10.5. Creating a vGPU flavor for instances

To enable your cloud users to create instances for GPU workloads, you can create a GPU flavor that can be used to launch vGPU instances, and assign the vGPU resource to that flavor.

Prerequisites

  • You have configured and deployed the overcloud with GPU-designated Compute nodes.

Procedure

  1. Create an NVIDIA GPU flavor, for example:

    (overcloud)$ openstack flavor create --vcpus 6 \
     --ram 8192 --disk 100 m1.small-gpu
  2. Assign a vGPU resource to the flavor:

    (overcloud)$ openstack flavor set m1.small-gpu \
     --property "resources:VGPU=1"
    Note

    You can assign only one vGPU for each instance.

  3. Optional: To customize the flavor for a specific vGPU type, add a required trait to the flavor:

    (overcloud)$ openstack flavor set m1.small-gpu \
     --property trait:CUSTOM_NVIDIA_11=required

    For information on how to create custom resource provider traits for each vGPU type, see Creating a custom vGPU resource provider trait.
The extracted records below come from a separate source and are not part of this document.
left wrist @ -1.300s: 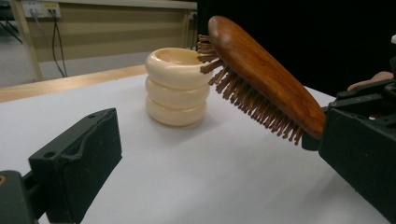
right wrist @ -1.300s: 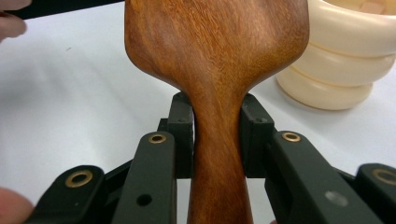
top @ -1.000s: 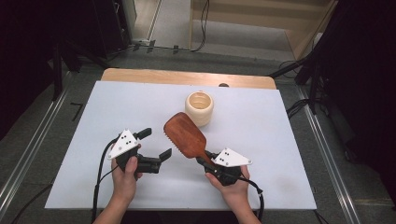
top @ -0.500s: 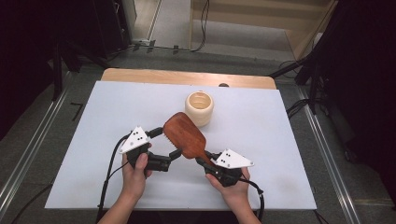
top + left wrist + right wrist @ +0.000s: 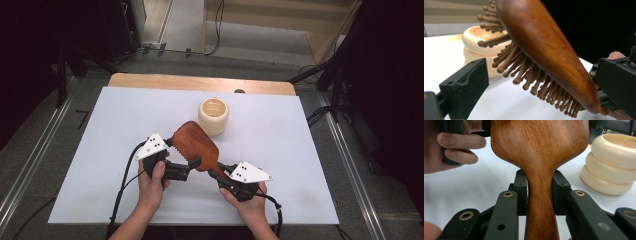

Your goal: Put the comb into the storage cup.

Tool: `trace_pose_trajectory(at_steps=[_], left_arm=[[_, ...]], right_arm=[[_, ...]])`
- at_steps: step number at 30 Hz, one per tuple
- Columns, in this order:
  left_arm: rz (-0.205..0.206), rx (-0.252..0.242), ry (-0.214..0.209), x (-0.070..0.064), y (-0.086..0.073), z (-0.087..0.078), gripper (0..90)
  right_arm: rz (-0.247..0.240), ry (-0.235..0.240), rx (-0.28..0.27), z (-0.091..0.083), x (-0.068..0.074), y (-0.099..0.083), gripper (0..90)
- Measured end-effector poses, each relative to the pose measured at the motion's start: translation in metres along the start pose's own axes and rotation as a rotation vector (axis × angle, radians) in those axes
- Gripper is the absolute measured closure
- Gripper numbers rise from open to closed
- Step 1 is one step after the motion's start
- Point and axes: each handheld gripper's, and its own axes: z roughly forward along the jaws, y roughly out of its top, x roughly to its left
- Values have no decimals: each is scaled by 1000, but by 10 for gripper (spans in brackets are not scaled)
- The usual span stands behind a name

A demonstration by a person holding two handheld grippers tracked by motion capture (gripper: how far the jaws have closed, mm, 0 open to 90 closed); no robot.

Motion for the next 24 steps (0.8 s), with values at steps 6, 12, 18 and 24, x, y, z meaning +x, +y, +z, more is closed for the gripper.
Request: trace_pose_trajectory(at_steps=[6, 12, 18, 24], left_arm=[[-40, -1, -32, -1, 2, 5, 0], [-87, -11, -34, 1, 3, 6, 2], [-121, -19, -75, 2, 5, 8, 138], [-140, -8, -80, 1, 7, 10, 180]], right_arm=[[-11, 12, -17, 0, 3, 1, 694], [-19, 21, -24, 0, 6, 2, 694], [-18, 23, -28, 0, 7, 2, 693], [-25, 26, -36, 1, 9, 2, 693]])
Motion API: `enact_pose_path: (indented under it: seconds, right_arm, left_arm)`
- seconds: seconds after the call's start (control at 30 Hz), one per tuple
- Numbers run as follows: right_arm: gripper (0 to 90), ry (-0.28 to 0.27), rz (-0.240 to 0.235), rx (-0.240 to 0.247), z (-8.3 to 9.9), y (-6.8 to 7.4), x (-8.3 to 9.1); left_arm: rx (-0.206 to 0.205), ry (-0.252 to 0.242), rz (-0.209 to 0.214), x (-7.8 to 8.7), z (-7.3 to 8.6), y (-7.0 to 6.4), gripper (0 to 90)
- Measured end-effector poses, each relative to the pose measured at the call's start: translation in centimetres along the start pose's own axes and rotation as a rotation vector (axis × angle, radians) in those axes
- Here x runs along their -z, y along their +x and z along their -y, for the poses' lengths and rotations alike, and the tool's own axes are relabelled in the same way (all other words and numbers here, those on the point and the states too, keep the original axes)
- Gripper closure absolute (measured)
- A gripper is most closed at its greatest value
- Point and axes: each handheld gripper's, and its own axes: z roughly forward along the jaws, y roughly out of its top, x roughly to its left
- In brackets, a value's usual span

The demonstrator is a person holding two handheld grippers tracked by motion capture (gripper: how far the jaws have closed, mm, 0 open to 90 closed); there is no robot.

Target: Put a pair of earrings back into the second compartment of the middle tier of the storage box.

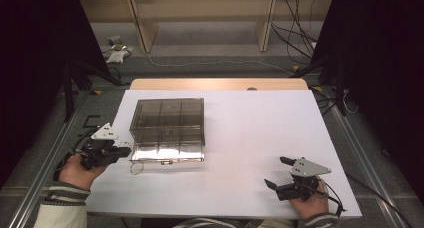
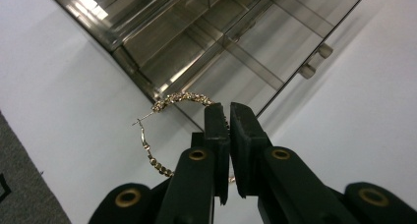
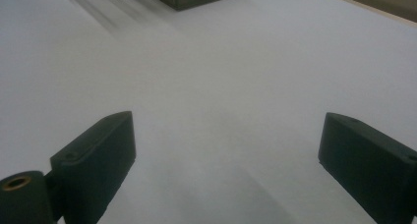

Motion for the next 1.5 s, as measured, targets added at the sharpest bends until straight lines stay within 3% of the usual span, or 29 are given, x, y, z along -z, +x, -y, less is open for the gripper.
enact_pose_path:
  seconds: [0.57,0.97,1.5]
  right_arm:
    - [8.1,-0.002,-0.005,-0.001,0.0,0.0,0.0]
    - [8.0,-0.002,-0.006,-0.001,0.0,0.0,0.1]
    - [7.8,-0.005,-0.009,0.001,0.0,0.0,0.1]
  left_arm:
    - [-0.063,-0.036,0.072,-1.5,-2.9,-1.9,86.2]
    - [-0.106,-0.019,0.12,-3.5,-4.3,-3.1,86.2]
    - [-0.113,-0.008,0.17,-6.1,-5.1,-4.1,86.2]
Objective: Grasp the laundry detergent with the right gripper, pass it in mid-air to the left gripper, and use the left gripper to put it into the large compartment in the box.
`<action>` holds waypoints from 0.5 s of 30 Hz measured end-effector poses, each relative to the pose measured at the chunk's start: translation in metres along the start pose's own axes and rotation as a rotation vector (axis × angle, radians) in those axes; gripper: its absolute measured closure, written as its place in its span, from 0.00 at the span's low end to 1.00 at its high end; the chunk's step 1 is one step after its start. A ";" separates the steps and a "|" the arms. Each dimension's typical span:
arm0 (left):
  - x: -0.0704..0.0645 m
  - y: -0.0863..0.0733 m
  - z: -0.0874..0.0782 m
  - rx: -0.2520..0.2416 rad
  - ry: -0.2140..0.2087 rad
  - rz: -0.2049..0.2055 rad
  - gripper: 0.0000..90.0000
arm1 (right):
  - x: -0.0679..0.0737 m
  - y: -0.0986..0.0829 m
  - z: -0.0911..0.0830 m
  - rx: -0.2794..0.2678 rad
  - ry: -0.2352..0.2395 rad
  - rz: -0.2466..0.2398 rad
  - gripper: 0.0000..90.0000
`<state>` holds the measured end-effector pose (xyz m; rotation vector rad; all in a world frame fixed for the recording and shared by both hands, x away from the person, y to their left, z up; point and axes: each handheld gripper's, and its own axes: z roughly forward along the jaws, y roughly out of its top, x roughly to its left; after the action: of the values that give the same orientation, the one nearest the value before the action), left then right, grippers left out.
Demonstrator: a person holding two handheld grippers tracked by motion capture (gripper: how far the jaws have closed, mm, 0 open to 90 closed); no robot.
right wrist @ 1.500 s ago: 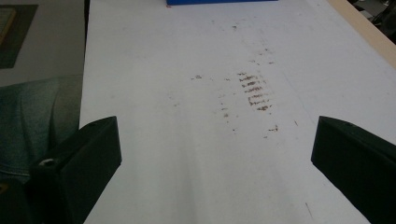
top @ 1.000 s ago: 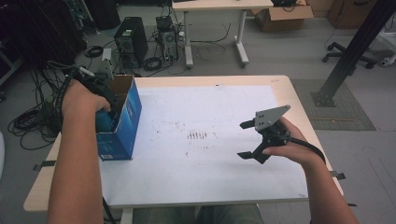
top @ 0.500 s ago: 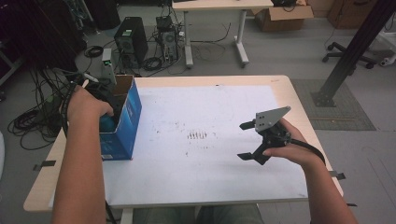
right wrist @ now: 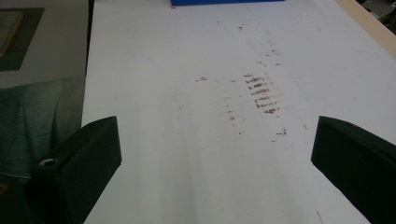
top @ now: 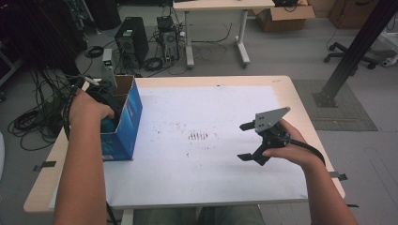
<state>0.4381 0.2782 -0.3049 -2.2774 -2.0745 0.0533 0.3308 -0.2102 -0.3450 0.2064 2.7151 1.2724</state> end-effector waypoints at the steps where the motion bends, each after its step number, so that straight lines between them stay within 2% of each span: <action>1: 0.000 0.000 0.000 0.002 -0.003 0.000 0.43 | 0.000 0.000 0.001 -0.002 -0.001 0.002 0.02; 15: 0.002 -0.002 0.001 -0.015 -0.011 -0.005 0.42 | 0.001 -0.001 0.000 -0.004 0.000 -0.001 0.02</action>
<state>0.4365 0.2807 -0.3060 -2.2862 -2.0925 0.0499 0.3297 -0.2105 -0.3457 0.2052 2.7123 1.2775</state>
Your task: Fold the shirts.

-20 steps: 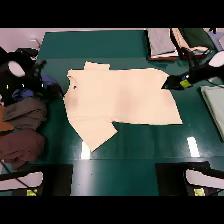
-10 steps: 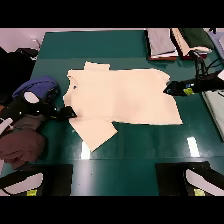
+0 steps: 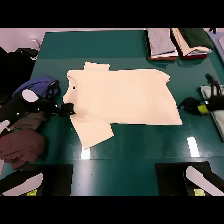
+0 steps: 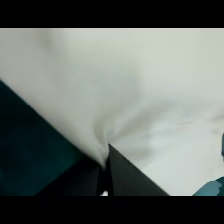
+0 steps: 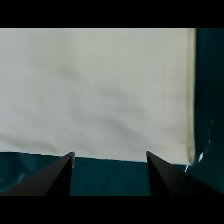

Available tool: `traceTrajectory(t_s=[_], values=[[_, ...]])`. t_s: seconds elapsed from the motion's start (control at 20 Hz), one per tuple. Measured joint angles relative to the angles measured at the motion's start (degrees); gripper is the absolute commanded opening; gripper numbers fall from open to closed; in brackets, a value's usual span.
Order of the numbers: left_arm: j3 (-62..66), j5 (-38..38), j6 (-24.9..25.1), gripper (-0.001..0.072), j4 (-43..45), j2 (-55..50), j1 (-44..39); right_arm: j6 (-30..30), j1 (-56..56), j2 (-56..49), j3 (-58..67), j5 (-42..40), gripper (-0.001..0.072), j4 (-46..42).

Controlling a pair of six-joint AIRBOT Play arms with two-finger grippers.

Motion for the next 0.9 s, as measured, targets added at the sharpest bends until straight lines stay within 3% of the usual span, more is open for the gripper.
traceTrajectory(t_s=[0.2,0.4,0.45,0.6,0.65,0.9], values=[[1.11,-0.15,0.09,0.0028,-0.20,1.36,-0.02,-1.22,-11.15,-2.29,-8.59,0.39,0.0503,1.60],[1.44,-0.07,0.15,0.0028,-0.26,1.73,-0.02,-4.79,-12.74,-7.21,-11.87,-1.62,0.0448,8.61],[1.46,-0.04,0.15,0.0028,-0.33,1.77,-0.02,-5.33,-11.74,-8.26,-11.91,-2.67,0.0420,10.47],[1.53,-0.13,0.15,0.0027,-0.39,1.88,-0.02,-6.54,-6.62,-11.02,-10.01,-7.52,0.0050,12.46],[1.62,-0.15,0.13,0.0027,-0.48,2.01,-0.02,-6.80,-4.46,-11.76,-8.74,-9.01,0.0018,12.59],[7.78,-2.08,0.00,0.0027,-0.02,7.23,-0.04,-8.09,4.72,-9.22,1.92,-8.55,0.0018,14.47]])
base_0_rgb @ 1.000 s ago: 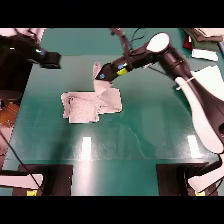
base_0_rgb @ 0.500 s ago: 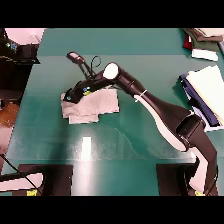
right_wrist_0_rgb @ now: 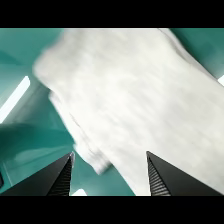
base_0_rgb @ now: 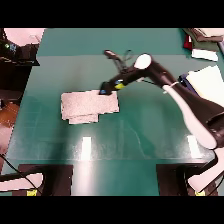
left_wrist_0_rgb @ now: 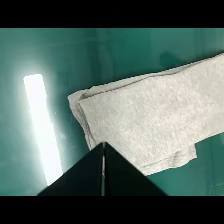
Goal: Fold the shirts.
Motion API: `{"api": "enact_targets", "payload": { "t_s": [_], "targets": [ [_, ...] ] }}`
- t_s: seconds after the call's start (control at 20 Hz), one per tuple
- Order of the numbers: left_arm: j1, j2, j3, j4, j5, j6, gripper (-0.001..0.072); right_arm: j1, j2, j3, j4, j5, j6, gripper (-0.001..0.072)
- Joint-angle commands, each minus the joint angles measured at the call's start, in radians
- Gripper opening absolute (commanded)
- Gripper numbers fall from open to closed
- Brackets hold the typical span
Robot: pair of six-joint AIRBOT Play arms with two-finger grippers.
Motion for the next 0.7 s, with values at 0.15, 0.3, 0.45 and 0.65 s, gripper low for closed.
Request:
{"api": "enact_targets", "payload": {
  "t_s": [0.15, 0.3, 0.45, 0.65],
  "targets": [
    [0.0, -0.001, 0.001, -0.055, 0.027, 0.0, 0.0021, -0.242, 0.053, -0.309, 0.121, -0.028, 0.063, 0.0607],
    [0.0, -0.002, -0.014, -0.063, 0.042, 0.0, 0.0021, -0.225, 0.05, -0.373, 0.143, -0.126, 0.062, 0.0605],
    [0.0, -0.003, -0.042, -0.064, 0.042, 0.0, 0.0021, -0.171, 0.013, -0.356, 0.178, -0.154, 0.062, 0.0598],
    [0.0, -0.003, -0.062, -0.064, 0.042, 0.001, 0.0021, -0.086, -0.122, -0.231, 0.285, -0.109, 0.063, 0.0598]
  ]
}}
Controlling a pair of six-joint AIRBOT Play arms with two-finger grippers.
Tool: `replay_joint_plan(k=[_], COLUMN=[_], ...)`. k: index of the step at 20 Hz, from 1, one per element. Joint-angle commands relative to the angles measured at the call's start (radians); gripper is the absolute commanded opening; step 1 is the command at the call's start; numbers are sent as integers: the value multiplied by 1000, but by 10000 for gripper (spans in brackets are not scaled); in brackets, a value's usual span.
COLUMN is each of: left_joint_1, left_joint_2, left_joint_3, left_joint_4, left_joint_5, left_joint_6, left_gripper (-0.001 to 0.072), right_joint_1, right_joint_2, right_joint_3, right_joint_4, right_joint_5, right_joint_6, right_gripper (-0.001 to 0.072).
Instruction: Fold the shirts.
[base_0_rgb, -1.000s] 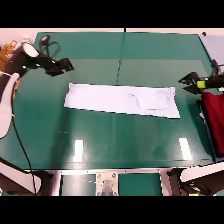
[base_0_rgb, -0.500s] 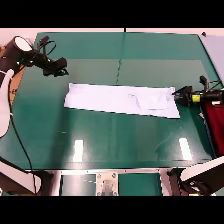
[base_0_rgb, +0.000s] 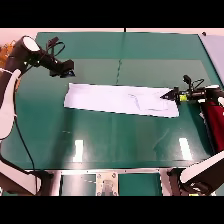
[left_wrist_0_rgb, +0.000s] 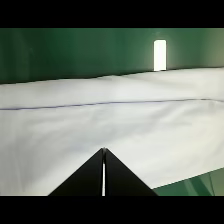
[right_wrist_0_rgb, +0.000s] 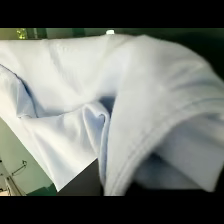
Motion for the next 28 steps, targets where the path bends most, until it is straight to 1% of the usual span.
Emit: replay_joint_plan(k=[1,3,5,7,8,9,11,13,16,18,19,23,24,25,26,28], left_joint_1=[-42,-102,-198,-319,-385,-444,-528,-568,-571,-542,-513,-350,-298,-244,-194,-90], left_joint_2=[-2,-4,-11,-73,-124,-172,-250,-297,-317,-309,-307,-306,-305,-287,-249,-161], left_joint_3=[1,-7,-58,-83,-83,-83,-83,-83,-82,-55,-19,238,321,370,376,365], left_joint_4=[0,0,-22,-77,-120,-165,-254,-303,-322,-316,-314,-296,-281,-265,-251,-170], left_joint_5=[-3,40,176,291,352,419,528,554,504,414,336,-29,-114,-168,-183,-186], left_joint_6=[10,10,10,12,27,40,39,39,35,48,79,107,106,105,106,109], left_gripper=[23,23,23,23,23,23,23,23,23,23,23,22,22,22,22,22], right_joint_1=[14,31,63,116,145,175,236,284,315,320,322,372,400,438,480,587], right_joint_2=[16,73,152,239,279,317,382,425,450,450,450,450,450,450,449,439], right_joint_3=[53,102,156,199,210,216,220,220,220,220,220,220,220,220,220,219], right_joint_4=[20,1,-58,-116,-132,-138,-137,-136,-129,-129,-124,-79,-65,-64,-65,-65], right_joint_5=[52,70,114,148,148,148,148,147,143,135,132,115,92,55,11,-114], right_joint_6=[7,45,107,183,217,240,293,327,352,364,378,390,397,416,432,475], right_gripper=[15,15,15,15,14,15,14,15,15,15,15,15,15,14,15,15])
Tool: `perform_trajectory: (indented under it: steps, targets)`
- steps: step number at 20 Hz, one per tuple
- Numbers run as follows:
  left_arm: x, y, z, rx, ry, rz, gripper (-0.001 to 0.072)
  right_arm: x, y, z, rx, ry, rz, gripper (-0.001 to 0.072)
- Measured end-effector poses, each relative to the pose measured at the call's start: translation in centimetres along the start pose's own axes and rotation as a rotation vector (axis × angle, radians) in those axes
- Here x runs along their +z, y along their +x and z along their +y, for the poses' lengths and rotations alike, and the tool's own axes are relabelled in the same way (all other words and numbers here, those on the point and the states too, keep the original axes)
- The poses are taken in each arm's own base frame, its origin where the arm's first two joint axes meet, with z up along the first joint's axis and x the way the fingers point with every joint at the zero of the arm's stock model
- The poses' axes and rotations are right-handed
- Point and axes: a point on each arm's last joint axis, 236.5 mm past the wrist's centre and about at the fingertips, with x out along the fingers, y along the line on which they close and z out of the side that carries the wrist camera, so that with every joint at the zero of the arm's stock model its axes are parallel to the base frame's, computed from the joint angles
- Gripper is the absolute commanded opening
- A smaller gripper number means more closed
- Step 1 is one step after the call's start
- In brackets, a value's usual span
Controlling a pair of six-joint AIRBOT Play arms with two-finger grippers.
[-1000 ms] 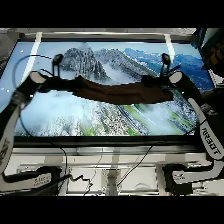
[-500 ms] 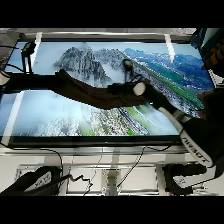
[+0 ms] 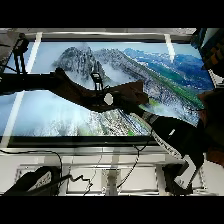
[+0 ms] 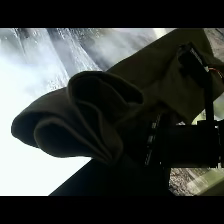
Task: Fold the clothes and pants, and hang the long-sleeved shirts on hangers.
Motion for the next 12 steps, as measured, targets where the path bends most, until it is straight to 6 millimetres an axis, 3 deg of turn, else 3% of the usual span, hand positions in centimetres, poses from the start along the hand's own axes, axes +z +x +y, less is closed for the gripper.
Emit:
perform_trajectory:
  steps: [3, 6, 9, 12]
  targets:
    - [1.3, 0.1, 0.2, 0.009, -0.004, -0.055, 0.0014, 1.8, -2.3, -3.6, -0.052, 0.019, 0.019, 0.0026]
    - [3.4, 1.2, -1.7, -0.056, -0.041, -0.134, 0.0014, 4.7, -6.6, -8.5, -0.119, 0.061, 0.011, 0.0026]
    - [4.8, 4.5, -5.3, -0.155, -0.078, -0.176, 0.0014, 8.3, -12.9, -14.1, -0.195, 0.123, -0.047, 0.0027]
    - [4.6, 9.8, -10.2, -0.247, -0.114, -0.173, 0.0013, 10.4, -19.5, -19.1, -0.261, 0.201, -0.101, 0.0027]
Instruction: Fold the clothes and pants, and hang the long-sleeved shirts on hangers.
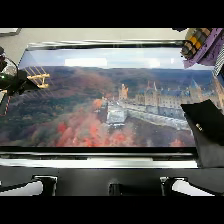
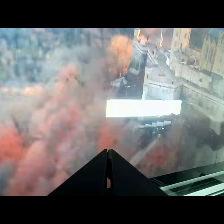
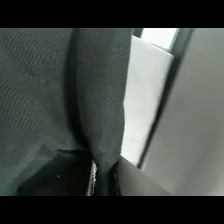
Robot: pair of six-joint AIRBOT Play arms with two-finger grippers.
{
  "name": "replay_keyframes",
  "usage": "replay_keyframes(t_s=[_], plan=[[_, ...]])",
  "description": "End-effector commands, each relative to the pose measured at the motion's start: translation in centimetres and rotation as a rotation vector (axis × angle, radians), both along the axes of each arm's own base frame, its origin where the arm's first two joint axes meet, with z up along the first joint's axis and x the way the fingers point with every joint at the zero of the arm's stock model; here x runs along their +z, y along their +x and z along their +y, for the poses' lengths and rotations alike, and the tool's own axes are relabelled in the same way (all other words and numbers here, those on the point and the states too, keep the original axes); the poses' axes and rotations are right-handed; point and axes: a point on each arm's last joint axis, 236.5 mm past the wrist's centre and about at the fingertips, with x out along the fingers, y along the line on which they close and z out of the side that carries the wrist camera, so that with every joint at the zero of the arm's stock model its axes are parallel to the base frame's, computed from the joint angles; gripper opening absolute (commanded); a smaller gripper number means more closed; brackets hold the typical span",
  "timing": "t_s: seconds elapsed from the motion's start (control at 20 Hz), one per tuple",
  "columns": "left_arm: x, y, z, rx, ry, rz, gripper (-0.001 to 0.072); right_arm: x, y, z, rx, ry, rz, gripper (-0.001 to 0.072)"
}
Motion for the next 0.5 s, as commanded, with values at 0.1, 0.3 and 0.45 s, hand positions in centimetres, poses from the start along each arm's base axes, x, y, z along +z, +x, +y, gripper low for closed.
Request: replay_keyframes(t_s=[0.1, 0.3, 0.45], plan=[[0.0, 0.0, 0.0, -0.004, 0.002, -0.002, 0.0019, -3.2, -3.0, 1.0, 0.002, 0.003, 0.085, 0.0030], [0.0, 0.0, 0.0, -0.004, 0.002, -0.002, 0.0019, -4.4, -5.1, 1.8, 0.003, 0.028, 0.169, 0.0030], [0.0, 0.0, 0.0, -0.005, 0.003, -0.003, 0.0019, -4.5, -6.1, 1.6, 0.010, 0.014, 0.207, 0.0031]])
10.6. Launching a vGPU instance

You can create a GPU-enabled instance for GPU workloads.

Procedure

  1. Create an instance using a GPU flavor and image, for example:

    (overcloud)$ openstack server create --flavor m1.small-gpu \
     --image vgpu_image --security-group web --nic net-id=internal0 \
     --key-name lambda vgpu-instance
  2. Log in to the instance as a cloud-user.
  3. To verify that the GPU is accessible from the instance, enter the following command from the instance:

    $ lspci -nn | grep <gpu_name>

10.7. Enabling PCI passthrough for a GPU device

You can use PCI passthrough to attach a physical PCI device, such as a graphics card, to an instance. If you use PCI passthrough for a device, the instance reserves exclusive access to the device for performing tasks, and the device is not available to the host.

Prerequisites

  • The pciutils package is installed on the physical servers that have the PCI cards.
  • The driver for the GPU device must be installed on the instance that the device is passed through to. Therefore, you need to have created a custom instance image that has the required GPU driver installed. For more information about how to create a custom instance image with the GPU driver installed, see Creating a custom GPU instance image.

Procedure

  1. To determine the vendor ID and product ID for each passthrough device type, enter the following command on the physical server that has the PCI cards:

    # lspci -nn | grep -i <gpu_name>

    For example, to determine the vendor and product ID for an NVIDIA GPU, enter the following command:

    # lspci -nn | grep -i nvidia
    3b:00.0 3D controller [0302]: NVIDIA Corporation TU104GL [Tesla T4] [10de:1eb8] (rev a1)
    d8:00.0 3D controller [0302]: NVIDIA Corporation TU104GL [Tesla T4] [10de:1db4] (rev a1)
  2. To determine if each PCI device has Single Root I/O Virtualization (SR-IOV) capabilities, enter the following command on the physical server that has the PCI cards:

    # lspci -v -s 3b:00.0
    3b:00.0 3D controller: NVIDIA Corporation TU104GL [Tesla T4] (rev a1)
              ...
              Capabilities: [bcc] Single Root I/O Virtualization (SR-IOV)
              ...
  3. To configure the Controller node on the overcloud for PCI passthrough, create an environment file, for example, pci_passthru_controller.yaml.
  4. Add PciPassthroughFilter to the NovaSchedulerEnabledFilters parameter in pci_passthru_controller.yaml:

    parameter_defaults:
      NovaSchedulerEnabledFilters:
        - AvailabilityZoneFilter
        - ComputeFilter
        - ComputeCapabilitiesFilter
        - ImagePropertiesFilter
        - ServerGroupAntiAffinityFilter
        - ServerGroupAffinityFilter
        - PciPassthroughFilter
        - NUMATopologyFilter
  5. To specify the PCI alias for the devices on the Controller node, add the following configuration to pci_passthru_controller.yaml:

    • If the PCI device has SR-IOV capabilities:

      ControllerExtraConfig:
        nova::pci::aliases:
          - name: "t4"
            product_id: "1eb8"
            vendor_id: "10de"
            device_type: "type-PF"
          - name: "v100"
            product_id: "1db4"
            vendor_id: "10de"
            device_type: "type-PF"
    • If the PCI device does not have SR-IOV capabilities:

      ControllerExtraConfig:
        nova::pci::aliases:
          - name: "t4"
            product_id: "1eb8"
            vendor_id: "10de"
          - name: "v100"
            product_id: "1db4"
            vendor_id: "10de"

      For more information on configuring the device_type field, see PCI passthrough device type field.

      Note

      If the nova-api service is running in a role other than the Controller, then replace ControllerExtraConfig with the user role, in the format <Role>ExtraConfig.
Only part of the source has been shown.